▶ **Description of the task**
Out of the material that follows, write out exactly the lines from the line with "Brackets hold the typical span" to the line with "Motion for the", both ends included, and no others.
- - -
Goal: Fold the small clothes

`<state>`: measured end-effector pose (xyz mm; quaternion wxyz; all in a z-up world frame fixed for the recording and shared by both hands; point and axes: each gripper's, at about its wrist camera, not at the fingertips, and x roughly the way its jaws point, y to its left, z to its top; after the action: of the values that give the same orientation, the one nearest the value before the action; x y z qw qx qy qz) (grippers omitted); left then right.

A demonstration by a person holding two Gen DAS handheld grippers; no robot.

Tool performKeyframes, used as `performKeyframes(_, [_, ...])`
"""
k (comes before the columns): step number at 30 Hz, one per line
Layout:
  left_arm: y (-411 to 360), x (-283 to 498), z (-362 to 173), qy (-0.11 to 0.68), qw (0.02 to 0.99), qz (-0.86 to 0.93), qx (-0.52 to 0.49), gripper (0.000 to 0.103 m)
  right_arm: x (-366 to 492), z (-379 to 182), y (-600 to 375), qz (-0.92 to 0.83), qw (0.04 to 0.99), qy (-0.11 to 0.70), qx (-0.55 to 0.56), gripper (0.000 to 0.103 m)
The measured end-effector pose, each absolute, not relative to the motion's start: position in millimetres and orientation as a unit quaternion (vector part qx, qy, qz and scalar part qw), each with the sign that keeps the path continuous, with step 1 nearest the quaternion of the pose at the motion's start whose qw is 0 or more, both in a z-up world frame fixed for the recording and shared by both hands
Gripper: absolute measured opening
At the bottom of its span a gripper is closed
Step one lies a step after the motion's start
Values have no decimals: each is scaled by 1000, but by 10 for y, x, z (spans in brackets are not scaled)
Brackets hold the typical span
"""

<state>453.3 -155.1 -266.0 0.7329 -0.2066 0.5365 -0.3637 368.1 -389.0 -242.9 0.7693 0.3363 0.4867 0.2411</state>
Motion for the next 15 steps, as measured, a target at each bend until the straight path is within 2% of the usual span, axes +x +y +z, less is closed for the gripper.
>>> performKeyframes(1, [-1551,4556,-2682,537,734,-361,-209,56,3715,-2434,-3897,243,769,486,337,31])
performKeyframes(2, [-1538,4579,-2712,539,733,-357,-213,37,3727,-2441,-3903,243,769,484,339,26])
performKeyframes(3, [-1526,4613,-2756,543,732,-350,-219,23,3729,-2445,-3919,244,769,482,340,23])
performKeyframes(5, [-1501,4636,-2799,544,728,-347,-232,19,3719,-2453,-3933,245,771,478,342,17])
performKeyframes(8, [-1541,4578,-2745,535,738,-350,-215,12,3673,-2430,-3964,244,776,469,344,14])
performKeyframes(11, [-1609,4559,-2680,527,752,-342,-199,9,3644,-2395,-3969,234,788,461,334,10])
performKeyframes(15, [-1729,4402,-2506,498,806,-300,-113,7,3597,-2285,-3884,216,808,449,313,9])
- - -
▶ **Result for this task**
Brackets hold the typical span
"""

<state>453.3 -155.1 -266.0 0.7329 -0.2066 0.5365 -0.3637 368.1 -389.0 -242.9 0.7693 0.3363 0.4867 0.2411</state>
Motion for the next 15 steps, as measured, a target at each bend until the straight path is within 2% of the usual span, axes +x +y +z, less is closed for the gripper.

Nothing more remains to be done for this exercise.